# Brief:
Each record below needs to be retyped exactly.
------------------------------------------------
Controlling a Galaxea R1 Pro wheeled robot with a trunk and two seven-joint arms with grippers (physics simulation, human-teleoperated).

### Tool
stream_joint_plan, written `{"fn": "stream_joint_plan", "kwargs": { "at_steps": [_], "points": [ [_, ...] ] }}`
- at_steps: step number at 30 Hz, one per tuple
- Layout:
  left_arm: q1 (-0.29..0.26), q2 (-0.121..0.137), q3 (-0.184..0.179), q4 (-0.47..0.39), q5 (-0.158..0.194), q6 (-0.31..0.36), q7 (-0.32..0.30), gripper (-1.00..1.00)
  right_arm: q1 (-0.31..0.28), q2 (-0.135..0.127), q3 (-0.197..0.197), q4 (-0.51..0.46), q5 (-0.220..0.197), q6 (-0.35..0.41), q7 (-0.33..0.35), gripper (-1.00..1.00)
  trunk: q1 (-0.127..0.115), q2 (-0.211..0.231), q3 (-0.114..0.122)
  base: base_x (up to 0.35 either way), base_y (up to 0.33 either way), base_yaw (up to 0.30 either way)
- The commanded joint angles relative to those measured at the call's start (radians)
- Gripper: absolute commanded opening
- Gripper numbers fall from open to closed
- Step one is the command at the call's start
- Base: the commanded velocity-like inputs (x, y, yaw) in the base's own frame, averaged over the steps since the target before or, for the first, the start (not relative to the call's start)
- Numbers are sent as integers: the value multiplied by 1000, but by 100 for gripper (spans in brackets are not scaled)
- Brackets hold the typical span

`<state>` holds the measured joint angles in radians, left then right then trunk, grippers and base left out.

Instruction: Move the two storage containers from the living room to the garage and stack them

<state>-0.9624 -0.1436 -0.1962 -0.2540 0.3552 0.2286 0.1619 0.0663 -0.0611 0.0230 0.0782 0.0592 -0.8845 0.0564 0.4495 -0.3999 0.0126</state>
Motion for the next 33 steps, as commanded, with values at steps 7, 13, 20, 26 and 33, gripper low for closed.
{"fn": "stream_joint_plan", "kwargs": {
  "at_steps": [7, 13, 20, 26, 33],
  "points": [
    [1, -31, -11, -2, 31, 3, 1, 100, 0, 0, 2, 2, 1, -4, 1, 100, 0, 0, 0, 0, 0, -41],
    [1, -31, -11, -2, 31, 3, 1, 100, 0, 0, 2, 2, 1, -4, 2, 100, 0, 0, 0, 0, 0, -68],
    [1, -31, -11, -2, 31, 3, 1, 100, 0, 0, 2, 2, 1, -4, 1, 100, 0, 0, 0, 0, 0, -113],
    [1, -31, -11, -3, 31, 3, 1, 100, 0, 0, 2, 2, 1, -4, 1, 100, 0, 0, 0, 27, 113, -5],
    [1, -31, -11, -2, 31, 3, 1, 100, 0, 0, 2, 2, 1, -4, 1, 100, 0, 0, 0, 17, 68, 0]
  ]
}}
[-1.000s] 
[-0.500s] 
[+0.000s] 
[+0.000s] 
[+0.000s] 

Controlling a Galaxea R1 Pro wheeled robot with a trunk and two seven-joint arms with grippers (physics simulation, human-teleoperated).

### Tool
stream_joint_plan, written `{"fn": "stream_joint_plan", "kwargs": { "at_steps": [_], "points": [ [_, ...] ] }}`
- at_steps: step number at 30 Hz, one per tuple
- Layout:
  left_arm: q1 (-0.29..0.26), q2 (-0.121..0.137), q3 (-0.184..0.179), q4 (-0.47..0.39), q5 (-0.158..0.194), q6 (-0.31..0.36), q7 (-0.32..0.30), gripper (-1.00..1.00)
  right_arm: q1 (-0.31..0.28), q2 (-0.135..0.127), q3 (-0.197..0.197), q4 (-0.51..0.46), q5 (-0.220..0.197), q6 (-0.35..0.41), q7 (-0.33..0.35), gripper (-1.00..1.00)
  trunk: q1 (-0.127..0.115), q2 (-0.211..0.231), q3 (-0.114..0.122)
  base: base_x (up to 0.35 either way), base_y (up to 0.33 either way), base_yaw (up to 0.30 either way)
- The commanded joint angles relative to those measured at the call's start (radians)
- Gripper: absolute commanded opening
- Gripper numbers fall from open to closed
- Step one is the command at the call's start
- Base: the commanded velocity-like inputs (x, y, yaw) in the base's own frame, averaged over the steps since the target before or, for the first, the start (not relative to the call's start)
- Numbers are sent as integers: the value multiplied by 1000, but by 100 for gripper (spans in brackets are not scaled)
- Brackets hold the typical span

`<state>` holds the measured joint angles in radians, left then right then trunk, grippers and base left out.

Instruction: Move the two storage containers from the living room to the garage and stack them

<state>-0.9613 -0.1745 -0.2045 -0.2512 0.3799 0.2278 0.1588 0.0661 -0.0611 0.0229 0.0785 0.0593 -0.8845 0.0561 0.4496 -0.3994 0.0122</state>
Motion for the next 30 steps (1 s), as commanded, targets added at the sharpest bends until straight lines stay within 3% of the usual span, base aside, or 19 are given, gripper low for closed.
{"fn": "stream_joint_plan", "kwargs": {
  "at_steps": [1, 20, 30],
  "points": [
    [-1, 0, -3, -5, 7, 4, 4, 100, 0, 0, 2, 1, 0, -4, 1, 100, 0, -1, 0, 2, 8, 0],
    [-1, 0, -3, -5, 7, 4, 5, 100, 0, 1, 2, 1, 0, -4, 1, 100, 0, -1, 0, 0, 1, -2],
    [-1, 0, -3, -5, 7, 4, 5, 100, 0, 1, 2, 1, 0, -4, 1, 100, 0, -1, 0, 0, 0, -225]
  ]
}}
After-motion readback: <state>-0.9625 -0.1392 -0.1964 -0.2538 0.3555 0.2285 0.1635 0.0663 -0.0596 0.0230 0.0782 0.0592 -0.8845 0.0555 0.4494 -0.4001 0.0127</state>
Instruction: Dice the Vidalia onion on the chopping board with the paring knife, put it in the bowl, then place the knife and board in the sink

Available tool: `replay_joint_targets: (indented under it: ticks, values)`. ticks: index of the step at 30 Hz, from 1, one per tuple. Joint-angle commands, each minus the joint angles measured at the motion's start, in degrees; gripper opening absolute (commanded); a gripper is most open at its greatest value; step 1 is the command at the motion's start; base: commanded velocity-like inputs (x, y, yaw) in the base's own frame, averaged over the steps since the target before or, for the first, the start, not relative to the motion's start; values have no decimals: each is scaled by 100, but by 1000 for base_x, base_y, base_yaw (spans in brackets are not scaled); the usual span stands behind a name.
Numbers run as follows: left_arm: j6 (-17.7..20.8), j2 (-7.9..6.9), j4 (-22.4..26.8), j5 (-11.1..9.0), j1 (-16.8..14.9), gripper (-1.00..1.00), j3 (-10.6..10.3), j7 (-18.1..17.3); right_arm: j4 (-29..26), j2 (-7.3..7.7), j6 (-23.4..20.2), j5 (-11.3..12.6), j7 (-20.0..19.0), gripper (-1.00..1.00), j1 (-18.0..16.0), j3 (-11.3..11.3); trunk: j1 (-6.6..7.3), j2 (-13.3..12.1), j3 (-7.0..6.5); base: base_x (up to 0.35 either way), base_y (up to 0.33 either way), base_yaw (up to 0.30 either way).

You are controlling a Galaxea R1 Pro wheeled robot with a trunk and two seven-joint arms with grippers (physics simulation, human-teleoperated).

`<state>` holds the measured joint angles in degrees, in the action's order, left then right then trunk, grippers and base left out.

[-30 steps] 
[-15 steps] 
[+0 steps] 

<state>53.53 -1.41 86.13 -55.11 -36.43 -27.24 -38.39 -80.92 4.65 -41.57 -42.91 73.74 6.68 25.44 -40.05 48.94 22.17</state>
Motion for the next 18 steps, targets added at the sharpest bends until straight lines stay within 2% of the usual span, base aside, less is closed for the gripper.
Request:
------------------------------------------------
# Solution below:
Controlling a Galaxea R1 Pro wheeled robot with a trunk and two seven-joint arms with grippers (physics simulation, human-teleoperated).

### Tool
stream_joint_plan, written `{"fn": "stream_joint_plan", "kwargs": { "at_steps": [_], "points": [ [_, ...] ] }}`
- at_steps: step number at 30 Hz, one per tuple
- Layout:
  left_arm: q1 (-0.29..0.26), q2 (-0.121..0.137), q3 (-0.184..0.179), q4 (-0.47..0.39), q5 (-0.158..0.194), q6 (-0.31..0.36), q7 (-0.32..0.30), gripper (-1.00..1.00)
  right_arm: q1 (-0.31..0.28), q2 (-0.135..0.127), q3 (-0.197..0.197), q4 (-0.51..0.46), q5 (-0.220..0.197), q6 (-0.35..0.41), q7 (-0.33..0.35), gripper (-1.00..1.00)
  trunk: q1 (-0.127..0.115), q2 (-0.211..0.231), q3 (-0.114..0.122)
  base: base_x (up to 0.35 either way), base_y (up to 0.33 either way), base_yaw (up to 0.30 either way)
- The commanded joint angles relative to those measured at the call's start (radians)
- Gripper: absolute commanded opening
- Gripper numbers fall from open to closed
- Step one is the command at the call's start
- Base: the commanded velocity-like inputs (x, y, yaw) in the base's own frame, averaged over the steps since the target before or, for the first, the start (not relative to the call's start)
- Numbers are sent as integers: the value multiplied by 1000, but by 100 for gripper (spans in brackets are not scaled)
- Brackets hold the typical span

`<state>` holds the measured joint angles in radians, left then right then trunk, grippers and base left out.

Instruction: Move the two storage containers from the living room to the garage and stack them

<state>-0.9624 -0.1436 -0.1962 -0.2540 0.3552 0.2286 0.1619 0.0663 -0.0611 0.0230 0.0782 0.0592 -0.8845 0.0564 0.4495 -0.3999 0.0126</state>
Motion for the next 33 steps, as commanded, with values at steps 7, 13, 20, 26 and 33, gripper low for closed.
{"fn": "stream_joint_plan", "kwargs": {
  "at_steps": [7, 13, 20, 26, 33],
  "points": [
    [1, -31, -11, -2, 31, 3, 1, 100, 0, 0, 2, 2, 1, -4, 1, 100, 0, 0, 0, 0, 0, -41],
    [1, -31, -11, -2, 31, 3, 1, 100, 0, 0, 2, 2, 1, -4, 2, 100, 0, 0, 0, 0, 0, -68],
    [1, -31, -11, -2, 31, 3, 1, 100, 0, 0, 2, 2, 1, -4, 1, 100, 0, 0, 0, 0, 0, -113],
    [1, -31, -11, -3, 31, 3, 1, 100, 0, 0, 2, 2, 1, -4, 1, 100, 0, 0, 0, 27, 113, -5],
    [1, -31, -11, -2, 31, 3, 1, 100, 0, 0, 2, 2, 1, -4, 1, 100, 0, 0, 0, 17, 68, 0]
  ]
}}
[-1.000s] 
[-0.500s] 
[+0.000s] 
[+0.000s] 
[+0.000s] 

Controlling a Galaxea R1 Pro wheeled robot with a trunk and two seven-joint arms with grippers (physics simulation, human-teleoperated).

### Tool
stream_joint_plan, written `{"fn": "stream_joint_plan", "kwargs": { "at_steps": [_], "points": [ [_, ...] ] }}`
- at_steps: step number at 30 Hz, one per tuple
- Layout:
  left_arm: q1 (-0.29..0.26), q2 (-0.121..0.137), q3 (-0.184..0.179), q4 (-0.47..0.39), q5 (-0.158..0.194), q6 (-0.31..0.36), q7 (-0.32..0.30), gripper (-1.00..1.00)
  right_arm: q1 (-0.31..0.28), q2 (-0.135..0.127), q3 (-0.197..0.197), q4 (-0.51..0.46), q5 (-0.220..0.197), q6 (-0.35..0.41), q7 (-0.33..0.35), gripper (-1.00..1.00)
  trunk: q1 (-0.127..0.115), q2 (-0.211..0.231), q3 (-0.114..0.122)
  base: base_x (up to 0.35 either way), base_y (up to 0.33 either way), base_yaw (up to 0.30 either way)
- The commanded joint angles relative to those measured at the call's start (radians)
- Gripper: absolute commanded opening
- Gripper numbers fall from open to closed
- Step one is the command at the call's start
- Base: the commanded velocity-like inputs (x, y, yaw) in the base's own frame, averaged over the steps since the target before or, for the first, the start (not relative to the call's start)
- Numbers are sent as integers: the value multiplied by 1000, but by 100 for gripper (spans in brackets are not scaled)
- Brackets hold the typical span

`<state>` holds the measured joint angles in radians, left then right then trunk, grippers and base left out.

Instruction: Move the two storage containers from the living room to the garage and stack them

<state>-0.9613 -0.1745 -0.2045 -0.2512 0.3799 0.2278 0.1588 0.0661 -0.0611 0.0229 0.0785 0.0593 -0.8845 0.0561 0.4496 -0.3994 0.0122</state>
Motion for the next 30 steps (1 s), as commanded, targets added at the sharpest bends until straight lines stay within 3% of the usual span, base aside, or 19 are given, gripper low for closed.
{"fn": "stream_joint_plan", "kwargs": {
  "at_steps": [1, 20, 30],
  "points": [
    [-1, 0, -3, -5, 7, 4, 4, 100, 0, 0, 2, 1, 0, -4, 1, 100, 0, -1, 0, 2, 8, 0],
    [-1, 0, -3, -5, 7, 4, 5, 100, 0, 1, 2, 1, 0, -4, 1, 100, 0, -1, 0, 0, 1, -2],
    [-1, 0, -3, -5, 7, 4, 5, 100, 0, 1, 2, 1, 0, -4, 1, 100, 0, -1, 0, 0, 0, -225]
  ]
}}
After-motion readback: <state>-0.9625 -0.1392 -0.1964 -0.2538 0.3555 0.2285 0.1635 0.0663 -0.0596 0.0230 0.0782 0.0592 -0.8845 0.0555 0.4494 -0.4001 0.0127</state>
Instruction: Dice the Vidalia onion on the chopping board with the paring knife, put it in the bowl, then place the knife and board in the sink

Available tool: `replay_joint_targets: (indented under it: ticks, values)`. ticks: index of the step at 30 Hz, from 1, one per tuple. Joint-angle commands, each minus the joint angles measured at the motion's start, in degrees; gripper opening absolute (commanded); a gripper is most open at its greatest value; step 1 is the command at the motion's start; base: commanded velocity-like inputs (x, y, yaw) in the base's own frame, averaged over the steps since the target before or, for the first, the start, not relative to the motion's start; values have no decimals: each is scaled by 100, but by 1000 for base_x, base_y, base_yaw (spans in brackets are not scaled); the usual span stands behind a name.
Numbers run as follows: left_arm: j6 (-17.7..20.8), j2 (-7.9..6.9), j4 (-22.4..26.8), j5 (-11.1..9.0), j1 (-16.8..14.9), gripper (-1.00..1.00), j3 (-10.6..10.3), j7 (-18.1..17.3); right_arm: j4 (-29..26), j2 (-7.3..7.7), j6 (-23.4..20.2), j5 (-11.3..12.6), j7 (-20.0..19.0), gripper (-1.00..1.00), j1 (-18.0..16.0), j3 (-11.3..11.3); trunk: j1 (-6.6..7.3), j2 (-13.3..12.1), j3 (-7.0..6.5); base: base_x (up to 0.35 either way), base_y (up to 0.33 either way), base_yaw (up to 0.30 either way).

You are controlling a Galaxea R1 Pro wheeled robot with a trunk and two seven-joint arms with grippers (physics simulation, human-teleoperated).

`<state>` holds the measured joint angles in degrees, in the action's order, left then right then trunk, grippers and base left out.

[-30 steps] 
[-15 steps] 
[+0 steps] 

<state>53.53 -1.41 86.13 -55.11 -36.43 -27.24 -38.39 -80.92 4.65 -41.57 -42.91 73.74 6.68 25.44 -40.05 48.94 22.17</state>
Motion for the next 18 steps, targets added at the sharpest bends until straight lines stay within 2% of the usual span, base aside, less is closed for the gripper.
Request:

This output has been given in full.